Start of DATASET CONTENT

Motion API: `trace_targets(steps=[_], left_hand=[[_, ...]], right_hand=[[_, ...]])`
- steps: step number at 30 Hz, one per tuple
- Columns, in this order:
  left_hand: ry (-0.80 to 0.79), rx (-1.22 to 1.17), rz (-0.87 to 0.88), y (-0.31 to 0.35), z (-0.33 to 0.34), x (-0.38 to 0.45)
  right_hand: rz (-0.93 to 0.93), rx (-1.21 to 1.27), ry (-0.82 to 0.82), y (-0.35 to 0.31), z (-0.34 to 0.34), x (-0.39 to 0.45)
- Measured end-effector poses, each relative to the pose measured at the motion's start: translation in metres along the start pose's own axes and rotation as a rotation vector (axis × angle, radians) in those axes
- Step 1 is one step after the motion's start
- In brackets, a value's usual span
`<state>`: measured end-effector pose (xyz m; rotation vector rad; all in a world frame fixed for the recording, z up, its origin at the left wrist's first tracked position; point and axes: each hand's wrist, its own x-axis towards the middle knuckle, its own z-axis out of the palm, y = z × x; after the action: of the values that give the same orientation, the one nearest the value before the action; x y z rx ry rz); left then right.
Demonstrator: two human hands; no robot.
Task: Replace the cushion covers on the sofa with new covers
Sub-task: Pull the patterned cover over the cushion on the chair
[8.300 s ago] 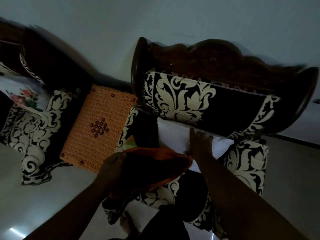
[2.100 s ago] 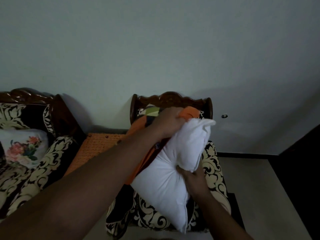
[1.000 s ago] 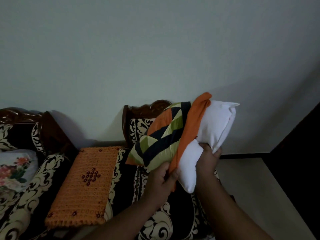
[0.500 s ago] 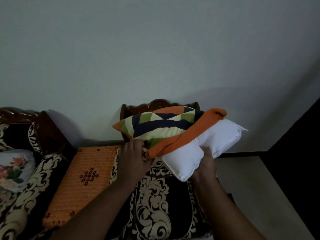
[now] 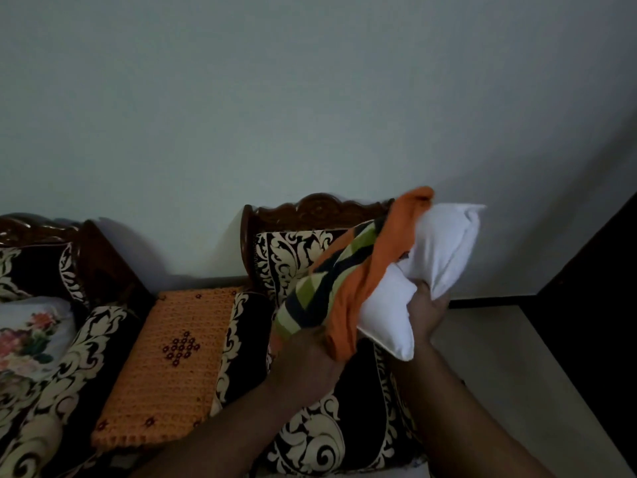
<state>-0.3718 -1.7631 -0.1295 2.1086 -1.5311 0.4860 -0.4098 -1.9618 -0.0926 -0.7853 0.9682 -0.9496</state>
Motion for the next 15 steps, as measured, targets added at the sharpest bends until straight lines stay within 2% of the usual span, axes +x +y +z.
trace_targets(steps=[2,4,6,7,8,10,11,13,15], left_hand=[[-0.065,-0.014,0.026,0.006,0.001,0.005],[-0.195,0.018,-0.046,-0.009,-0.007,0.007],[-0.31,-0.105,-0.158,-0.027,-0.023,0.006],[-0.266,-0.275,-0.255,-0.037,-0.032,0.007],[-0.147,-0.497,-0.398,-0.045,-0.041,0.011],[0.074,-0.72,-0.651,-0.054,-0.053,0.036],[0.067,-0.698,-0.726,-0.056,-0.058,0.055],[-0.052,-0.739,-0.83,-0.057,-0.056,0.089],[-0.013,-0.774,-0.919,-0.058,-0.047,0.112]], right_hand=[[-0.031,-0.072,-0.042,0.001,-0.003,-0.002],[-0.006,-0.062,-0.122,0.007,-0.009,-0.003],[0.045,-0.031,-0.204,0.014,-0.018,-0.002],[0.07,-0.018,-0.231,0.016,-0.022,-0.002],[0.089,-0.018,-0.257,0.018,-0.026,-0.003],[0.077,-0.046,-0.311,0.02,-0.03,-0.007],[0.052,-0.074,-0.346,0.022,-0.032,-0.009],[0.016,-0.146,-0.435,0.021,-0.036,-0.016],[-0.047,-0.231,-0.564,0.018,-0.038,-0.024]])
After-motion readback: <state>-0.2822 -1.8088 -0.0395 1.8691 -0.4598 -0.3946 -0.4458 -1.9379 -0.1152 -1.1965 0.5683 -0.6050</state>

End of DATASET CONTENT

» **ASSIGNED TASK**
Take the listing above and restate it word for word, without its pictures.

» **SOLUTION**
Motion API: `trace_targets(steps=[_], left_hand=[[_, ...]], right_hand=[[_, ...]])`
- steps: step number at 30 Hz, one per tuple
- Columns, in this order:
  left_hand: ry (-0.80 to 0.79), rx (-1.22 to 1.17), rz (-0.87 to 0.88), y (-0.31 to 0.35), z (-0.33 to 0.34), x (-0.38 to 0.45)
  right_hand: rz (-0.93 to 0.93), rx (-1.21 to 1.27), ry (-0.82 to 0.82), y (-0.35 to 0.31), z (-0.34 to 0.34), x (-0.39 to 0.45)
- Measured end-effector poses, each relative to the pose measured at the motion's start: translation in metres along the start pose's own axes and rotation as a rotation vector (axis × angle, radians) in those axes
- Step 1 is one step after the motion's start
- In brackets, a value's usual span
`<state>`: measured end-effector pose (xyz m; rotation vector rad; all in a world frame fixed for the recording, z up, its origin at the left wrist's first tracked position; point and axes: each hand's wrist, its own x-axis towards the middle knuckle, its own z-axis out of the palm, y = z × x; after the action: of the values that give the same orientation, the one nearest the value before the action; x y z rx ry rz); left then right.
Demonstrator: two human hands; no robot.
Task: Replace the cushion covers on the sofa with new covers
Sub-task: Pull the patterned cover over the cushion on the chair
[8.300 s ago] 
[2.100 s ago] 
[1.000 s ago] 
[0.500 s ago] 
[now] 
<state>-0.3718 -1.7631 -0.1295 2.1086 -1.5311 0.4860 -0.4098 -1.9618 -0.0926 -0.7853 0.9682 -0.9496</state>
Motion for the next 15 steps, as measured, targets added at the sharpest bends until straight lines stay within 2% of the usual span, axes +x +y +z.
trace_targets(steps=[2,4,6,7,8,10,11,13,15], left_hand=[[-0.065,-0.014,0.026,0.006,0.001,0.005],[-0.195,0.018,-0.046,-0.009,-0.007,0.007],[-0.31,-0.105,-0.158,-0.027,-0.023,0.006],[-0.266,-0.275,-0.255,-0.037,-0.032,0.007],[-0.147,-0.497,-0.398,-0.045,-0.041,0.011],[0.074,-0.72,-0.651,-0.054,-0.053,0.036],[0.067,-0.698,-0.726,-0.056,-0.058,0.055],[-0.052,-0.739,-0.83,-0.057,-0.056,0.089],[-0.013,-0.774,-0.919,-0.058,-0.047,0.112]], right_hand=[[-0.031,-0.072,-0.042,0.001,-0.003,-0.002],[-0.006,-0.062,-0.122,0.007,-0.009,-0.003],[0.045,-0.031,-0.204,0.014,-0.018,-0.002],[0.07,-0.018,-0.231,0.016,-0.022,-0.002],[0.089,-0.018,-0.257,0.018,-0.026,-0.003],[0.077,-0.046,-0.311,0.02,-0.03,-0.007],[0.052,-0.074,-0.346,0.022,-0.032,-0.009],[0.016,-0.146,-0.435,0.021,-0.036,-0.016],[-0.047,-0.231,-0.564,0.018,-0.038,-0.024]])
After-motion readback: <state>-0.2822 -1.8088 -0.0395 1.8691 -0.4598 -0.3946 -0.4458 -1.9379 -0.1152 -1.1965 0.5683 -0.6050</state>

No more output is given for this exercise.